REQUIREMENT.
A complete answer lists every line of the material where the string "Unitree" occurs.

SOURCE RECORDS.
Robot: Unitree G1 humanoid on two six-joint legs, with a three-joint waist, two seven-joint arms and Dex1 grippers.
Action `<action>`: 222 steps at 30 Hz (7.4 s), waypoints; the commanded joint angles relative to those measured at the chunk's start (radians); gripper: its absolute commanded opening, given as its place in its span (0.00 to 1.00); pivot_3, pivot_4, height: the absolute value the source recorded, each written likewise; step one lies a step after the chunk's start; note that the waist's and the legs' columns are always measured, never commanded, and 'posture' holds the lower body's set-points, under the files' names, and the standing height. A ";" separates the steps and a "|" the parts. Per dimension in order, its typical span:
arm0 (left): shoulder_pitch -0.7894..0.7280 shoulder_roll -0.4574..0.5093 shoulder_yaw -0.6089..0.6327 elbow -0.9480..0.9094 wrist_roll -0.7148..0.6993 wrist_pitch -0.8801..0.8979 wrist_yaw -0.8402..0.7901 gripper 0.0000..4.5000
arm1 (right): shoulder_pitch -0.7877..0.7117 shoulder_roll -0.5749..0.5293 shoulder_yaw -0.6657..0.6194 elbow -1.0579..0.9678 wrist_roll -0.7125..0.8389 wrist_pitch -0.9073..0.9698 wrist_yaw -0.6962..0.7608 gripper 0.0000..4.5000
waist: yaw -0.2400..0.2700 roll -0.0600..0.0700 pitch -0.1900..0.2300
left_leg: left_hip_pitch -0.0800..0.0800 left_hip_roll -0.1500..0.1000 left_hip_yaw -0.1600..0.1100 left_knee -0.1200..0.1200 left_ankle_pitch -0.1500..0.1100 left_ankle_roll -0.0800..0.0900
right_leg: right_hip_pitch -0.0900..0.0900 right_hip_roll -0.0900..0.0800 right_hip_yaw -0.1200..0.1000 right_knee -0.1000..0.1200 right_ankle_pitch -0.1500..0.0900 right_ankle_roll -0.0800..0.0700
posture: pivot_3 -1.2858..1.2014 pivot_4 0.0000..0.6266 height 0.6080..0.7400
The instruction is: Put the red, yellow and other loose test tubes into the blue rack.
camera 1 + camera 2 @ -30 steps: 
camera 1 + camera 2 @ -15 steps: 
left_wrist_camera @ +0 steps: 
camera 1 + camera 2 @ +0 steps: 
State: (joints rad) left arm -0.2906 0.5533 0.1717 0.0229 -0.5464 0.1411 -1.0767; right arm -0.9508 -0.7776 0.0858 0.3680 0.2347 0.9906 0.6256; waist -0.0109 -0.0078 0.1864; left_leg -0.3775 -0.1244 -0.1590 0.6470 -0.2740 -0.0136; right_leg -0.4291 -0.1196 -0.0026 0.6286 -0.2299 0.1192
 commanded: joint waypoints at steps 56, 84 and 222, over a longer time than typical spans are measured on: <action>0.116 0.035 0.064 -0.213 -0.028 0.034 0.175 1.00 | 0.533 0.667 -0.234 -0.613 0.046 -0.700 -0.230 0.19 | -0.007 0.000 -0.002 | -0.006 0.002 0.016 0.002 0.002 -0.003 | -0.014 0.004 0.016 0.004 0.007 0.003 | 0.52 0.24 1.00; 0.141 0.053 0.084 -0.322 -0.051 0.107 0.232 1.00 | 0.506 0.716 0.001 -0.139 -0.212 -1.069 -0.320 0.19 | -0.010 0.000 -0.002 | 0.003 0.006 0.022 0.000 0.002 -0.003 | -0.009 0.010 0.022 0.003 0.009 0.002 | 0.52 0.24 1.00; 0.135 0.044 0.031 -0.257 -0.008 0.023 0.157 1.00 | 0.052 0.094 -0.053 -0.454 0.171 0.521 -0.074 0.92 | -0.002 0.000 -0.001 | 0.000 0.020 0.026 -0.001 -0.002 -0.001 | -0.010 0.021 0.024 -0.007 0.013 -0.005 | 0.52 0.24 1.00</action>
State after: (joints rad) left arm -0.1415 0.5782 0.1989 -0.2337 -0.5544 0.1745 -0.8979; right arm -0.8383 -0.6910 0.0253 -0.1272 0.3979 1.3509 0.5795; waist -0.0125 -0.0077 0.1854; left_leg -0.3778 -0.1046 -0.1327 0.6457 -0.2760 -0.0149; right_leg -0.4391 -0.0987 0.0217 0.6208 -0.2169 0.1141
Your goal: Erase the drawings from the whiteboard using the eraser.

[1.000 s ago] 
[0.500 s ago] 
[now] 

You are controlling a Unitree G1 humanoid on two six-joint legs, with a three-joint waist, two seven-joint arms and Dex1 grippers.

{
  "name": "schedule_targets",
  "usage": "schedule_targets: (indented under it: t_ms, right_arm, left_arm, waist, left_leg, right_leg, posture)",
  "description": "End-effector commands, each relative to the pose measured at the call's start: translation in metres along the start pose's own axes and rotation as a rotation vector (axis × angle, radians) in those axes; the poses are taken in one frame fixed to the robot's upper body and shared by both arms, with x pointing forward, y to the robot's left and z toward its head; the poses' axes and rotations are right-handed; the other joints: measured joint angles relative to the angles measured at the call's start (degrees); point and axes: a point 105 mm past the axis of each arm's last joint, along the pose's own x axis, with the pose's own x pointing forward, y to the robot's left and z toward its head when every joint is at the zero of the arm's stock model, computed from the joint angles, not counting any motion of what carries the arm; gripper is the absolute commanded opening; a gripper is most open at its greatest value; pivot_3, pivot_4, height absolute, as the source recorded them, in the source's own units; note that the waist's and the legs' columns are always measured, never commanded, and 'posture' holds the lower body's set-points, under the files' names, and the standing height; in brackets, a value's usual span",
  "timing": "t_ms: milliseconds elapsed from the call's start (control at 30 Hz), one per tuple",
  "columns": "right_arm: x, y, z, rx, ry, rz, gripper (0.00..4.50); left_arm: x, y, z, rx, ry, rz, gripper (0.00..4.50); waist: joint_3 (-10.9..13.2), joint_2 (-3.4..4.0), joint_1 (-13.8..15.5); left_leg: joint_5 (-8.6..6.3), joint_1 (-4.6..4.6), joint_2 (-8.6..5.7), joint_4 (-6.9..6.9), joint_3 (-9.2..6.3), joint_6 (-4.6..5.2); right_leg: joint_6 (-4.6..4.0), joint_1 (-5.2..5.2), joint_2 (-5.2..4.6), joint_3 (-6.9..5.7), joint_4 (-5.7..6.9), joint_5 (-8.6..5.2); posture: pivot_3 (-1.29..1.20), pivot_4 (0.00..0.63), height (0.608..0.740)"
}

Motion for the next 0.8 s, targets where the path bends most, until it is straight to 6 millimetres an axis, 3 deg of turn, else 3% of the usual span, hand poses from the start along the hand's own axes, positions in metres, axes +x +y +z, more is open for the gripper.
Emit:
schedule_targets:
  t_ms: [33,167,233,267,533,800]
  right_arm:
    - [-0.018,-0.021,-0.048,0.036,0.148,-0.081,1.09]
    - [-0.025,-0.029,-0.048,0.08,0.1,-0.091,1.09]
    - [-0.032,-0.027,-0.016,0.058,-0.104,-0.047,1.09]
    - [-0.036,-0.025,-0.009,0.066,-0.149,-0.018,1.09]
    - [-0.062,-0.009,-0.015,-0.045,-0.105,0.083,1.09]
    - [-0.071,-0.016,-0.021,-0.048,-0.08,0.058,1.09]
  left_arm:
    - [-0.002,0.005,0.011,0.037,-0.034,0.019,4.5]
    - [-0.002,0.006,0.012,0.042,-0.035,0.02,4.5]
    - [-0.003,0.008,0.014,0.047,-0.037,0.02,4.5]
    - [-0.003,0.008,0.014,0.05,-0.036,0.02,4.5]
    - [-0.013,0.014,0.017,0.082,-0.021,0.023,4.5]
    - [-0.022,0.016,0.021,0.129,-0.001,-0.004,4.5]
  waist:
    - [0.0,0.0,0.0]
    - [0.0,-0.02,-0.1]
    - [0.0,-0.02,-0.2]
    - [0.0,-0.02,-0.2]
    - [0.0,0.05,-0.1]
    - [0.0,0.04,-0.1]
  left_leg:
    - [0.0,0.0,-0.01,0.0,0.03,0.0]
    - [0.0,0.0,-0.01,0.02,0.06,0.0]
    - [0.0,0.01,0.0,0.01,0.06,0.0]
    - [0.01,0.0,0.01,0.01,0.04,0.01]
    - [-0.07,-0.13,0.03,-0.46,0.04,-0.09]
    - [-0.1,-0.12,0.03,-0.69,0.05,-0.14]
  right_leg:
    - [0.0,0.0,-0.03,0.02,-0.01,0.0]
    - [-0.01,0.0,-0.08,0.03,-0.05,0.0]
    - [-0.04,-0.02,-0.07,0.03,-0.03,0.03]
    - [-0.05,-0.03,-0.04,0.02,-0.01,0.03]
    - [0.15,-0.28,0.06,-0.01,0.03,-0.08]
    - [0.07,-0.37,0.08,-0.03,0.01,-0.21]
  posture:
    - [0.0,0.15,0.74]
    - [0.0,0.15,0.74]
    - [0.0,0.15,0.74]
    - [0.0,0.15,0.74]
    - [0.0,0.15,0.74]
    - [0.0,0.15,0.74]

WRITTEN ANSWER.
Robot: Unitree G1 humanoid on two six-joint legs, with a three-joint waist, two seven-joint arms and Dex1 grippers.
You are controlling a Unitree G1 humanoid on two six-joint legs, with a three-joint waist, two seven-joint arms and Dex1 grippers.

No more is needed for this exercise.